先日開催されたMarTechのカンファレンスで、エンタープライズSEOプラットフォームを提供する英国企業DeepcrawlのCEOであるCraig Dunham氏は、「消費者は、我々の多くが1日に何十回、何百回と使うツールからジャーニーを始める。だからこそ、収益との関連性が非常に明確になっている」と述べた。

 

同氏が語るのは、検索エンジンと検索エンジン最適化についてである。検索はファネルの上部における発見と捉えられているが、マーケターはそれがすべてつながっていることを知っている。より良い検索は、カスタマージャーニーをさらに進めて、売上やロイヤリティを向上させることができるのである。

 

最適なデジタル体験

「消費者がブランドと関わる方法は変化しており、しかもそれは急速に進んでいる」とDunham氏は話す。「そして今、その変化は加速しており、顧客に最適なデジタル体験を提供する必要性が非常に重要視されている」。

 

検索のパフォーマンスは、サイトのエクスペリエンスにますます左右されている。「Googleはここ数か月の間にアルゴリズムを変更して検証を行った。これにより、ウェブサイトのパフォーマンスと、最終的な顧客となるユーザーに提供する体験を重視するようになった」とDunham氏は説明する。

 

「Googleが称する『コアウェブバイタル』とは、ページエクスペリエンススコアを決定する要素のサブセットのことだ」と同氏。「それは、ページの全体的なユーザーエクスペリエンスを決定する。Googleがこのことを強調しているにもかかわらず、それに対応するための適切な措置を講じているブランドは非常に少ない」。

 

リスティング広告は誤解を招く

Dunham氏によると、検索経由の訪問者数をみた場合、リスティング広告の結果は誤解を招く可能性があるという。「マーケターは、しばしば間違ったことを疑問視している」と同氏。「マーケターはリスティング広告の短期的な結果にとらわれ、なぜそれが投資の大部分を占めているかについては疑問に思っていない」。

 

長い目で見れば、サイトへの訪問者数に連動する有料広告に予算をあまりかけないことにメリットがある。「より良いオーガニック(有機的な)トラフィックを促進することで、概ね相乗効果が得られる」とDunham氏は述べる。「データに精通した最高マーケティング責任者(CMO)は、高品質のウェブサイトがサステナブルなトラフィックにとって重要なメカニズムであり、継続的な成長につながることを理解している。SEOへの投資によって、有料チャネルよりもはるかに低コストでより多くの顧客を獲得することができる」。

 

有機的成長に対する共同責任

「ウェブサイトは共同責任であり、適切な戦略的リーダーシップが必要となる。時間をかけて、自分自身、幹部、役員、そして組織をより広く教育してほしい」とDunham氏は話す。

 

Dunham氏は、SEO関連のKPI(重要業績評価指標)をビジネス全体の目標とするよう提案している。組織の他のメンバーは、低コストの獲得チャネルとしてのSEOの効率性を理解する必要がある。「そして、その教育を拡大し、SEO関連のプロジェクトをサポートするために、適切な予算、適切な時間やリソースを割り当てるべきだ」と同氏は付け加える。

 

複数の部署が関与するということは、より多くの人が責任を共有し、貴重なデータやインサイトを共有しているということだ。「現在の状況を把握するためのデータがなければ、重要なウェブサイトのトラフィックを改善し、最終的に収益の成果とするためのうってつけの方法はない」とDunham氏は話す。

 

「部門を超えたさまざまなチームの中で行われているあらゆる視点や検索活動を結びつける、このような組織全体の検索オペレーションシステムとプラクティスを導入できる企業が、強力な競争優位性を有することは周知の事実だ」と同氏は付け加える。

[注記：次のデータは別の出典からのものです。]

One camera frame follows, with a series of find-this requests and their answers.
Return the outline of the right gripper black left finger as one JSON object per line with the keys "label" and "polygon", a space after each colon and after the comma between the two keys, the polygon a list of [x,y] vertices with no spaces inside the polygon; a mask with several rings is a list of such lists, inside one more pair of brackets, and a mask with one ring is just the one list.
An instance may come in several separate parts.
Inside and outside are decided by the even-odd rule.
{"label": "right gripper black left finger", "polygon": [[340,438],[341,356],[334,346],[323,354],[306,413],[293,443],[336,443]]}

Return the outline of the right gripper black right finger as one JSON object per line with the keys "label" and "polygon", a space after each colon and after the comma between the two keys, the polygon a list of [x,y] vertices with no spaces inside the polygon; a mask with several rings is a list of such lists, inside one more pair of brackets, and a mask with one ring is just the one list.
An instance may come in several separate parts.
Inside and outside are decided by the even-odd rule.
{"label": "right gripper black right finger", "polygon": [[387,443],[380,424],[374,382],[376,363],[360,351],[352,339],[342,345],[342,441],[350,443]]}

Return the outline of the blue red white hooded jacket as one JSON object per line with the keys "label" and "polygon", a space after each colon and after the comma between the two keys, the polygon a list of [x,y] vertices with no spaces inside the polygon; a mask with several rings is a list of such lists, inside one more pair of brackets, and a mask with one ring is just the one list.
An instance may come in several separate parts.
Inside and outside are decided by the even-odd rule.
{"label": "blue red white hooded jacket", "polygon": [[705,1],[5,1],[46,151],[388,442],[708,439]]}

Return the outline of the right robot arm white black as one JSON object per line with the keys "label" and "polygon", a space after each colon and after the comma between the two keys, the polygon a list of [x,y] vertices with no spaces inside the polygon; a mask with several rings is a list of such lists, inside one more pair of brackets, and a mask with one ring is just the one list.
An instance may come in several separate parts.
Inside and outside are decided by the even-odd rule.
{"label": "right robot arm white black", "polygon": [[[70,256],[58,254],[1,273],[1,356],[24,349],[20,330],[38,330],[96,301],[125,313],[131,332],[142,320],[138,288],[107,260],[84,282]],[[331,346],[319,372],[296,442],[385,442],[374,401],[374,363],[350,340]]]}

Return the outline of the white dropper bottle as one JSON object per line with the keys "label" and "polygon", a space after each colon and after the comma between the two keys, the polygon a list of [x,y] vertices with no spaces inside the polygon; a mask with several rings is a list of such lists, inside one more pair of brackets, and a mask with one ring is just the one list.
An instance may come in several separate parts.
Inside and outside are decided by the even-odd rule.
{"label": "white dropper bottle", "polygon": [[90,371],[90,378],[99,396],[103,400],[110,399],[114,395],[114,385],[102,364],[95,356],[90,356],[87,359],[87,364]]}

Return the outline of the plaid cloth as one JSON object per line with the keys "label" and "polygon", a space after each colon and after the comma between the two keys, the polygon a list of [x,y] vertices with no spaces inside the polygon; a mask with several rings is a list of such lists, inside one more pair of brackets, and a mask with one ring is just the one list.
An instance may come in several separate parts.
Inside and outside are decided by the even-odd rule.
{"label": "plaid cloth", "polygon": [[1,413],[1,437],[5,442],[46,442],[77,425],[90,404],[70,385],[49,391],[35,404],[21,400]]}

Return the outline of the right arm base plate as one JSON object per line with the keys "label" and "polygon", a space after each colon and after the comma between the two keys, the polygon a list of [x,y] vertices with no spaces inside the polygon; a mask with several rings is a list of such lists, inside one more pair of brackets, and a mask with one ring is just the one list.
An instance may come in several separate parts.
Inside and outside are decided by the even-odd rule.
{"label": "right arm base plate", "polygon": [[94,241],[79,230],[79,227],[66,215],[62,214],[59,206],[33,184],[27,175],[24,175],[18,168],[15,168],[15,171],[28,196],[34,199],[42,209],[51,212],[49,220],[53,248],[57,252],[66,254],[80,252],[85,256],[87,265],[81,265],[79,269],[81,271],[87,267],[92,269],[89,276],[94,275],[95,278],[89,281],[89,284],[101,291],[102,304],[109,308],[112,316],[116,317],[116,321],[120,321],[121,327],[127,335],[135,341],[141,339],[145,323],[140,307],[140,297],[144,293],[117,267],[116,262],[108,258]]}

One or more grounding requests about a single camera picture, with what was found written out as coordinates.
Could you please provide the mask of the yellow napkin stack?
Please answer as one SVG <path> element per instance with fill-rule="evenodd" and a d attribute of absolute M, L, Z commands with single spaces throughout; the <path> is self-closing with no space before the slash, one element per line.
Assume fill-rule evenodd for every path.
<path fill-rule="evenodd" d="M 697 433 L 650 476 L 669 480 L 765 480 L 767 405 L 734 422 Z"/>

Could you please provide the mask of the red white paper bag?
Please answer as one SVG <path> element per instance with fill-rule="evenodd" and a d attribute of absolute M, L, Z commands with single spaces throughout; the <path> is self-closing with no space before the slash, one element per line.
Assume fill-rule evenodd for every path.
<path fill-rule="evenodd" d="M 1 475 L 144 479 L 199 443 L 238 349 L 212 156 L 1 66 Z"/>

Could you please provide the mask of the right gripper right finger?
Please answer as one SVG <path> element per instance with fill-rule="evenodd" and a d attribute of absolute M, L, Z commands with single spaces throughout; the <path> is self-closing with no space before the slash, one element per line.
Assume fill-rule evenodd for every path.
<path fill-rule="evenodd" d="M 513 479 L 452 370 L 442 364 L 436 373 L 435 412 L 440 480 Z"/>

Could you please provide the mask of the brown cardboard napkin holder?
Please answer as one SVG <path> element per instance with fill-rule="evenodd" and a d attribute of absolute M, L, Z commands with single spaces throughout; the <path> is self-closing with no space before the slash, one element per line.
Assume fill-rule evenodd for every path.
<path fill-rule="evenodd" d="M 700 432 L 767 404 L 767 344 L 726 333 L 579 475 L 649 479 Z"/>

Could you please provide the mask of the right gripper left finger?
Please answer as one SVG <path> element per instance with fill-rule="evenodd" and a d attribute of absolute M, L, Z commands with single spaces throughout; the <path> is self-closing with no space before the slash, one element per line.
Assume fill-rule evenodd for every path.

このことが、データシグナルを理解し、体験や検索結果を改善するためのアクションを起こす能力を高めるのである。

 

コードの影響

「マーケティングオートメーションは、コードエラーを確実に減らすために、ウェブ開発プロセス内で非常にうまく展開されている。しかし、見落とされがちな分野の一つは、コードが検索結果に直接影響を与えうることだ」とDunham氏は説明する。

 

開発チームが悪いコードをリリースしてトラフィックが大幅に減少し、重要なウェブページ全体の収益減少につながることがないようにするための、追加の仕組みを導入することができると同氏は指摘。

 

「検索ファーストの消費者を認識しているブランドは、長期的な成功を収めることができるだろう」とDunham氏は語った。

 

※当記事は米国メディア「MarTech」の11/1公開の記事を翻訳・補足したものです。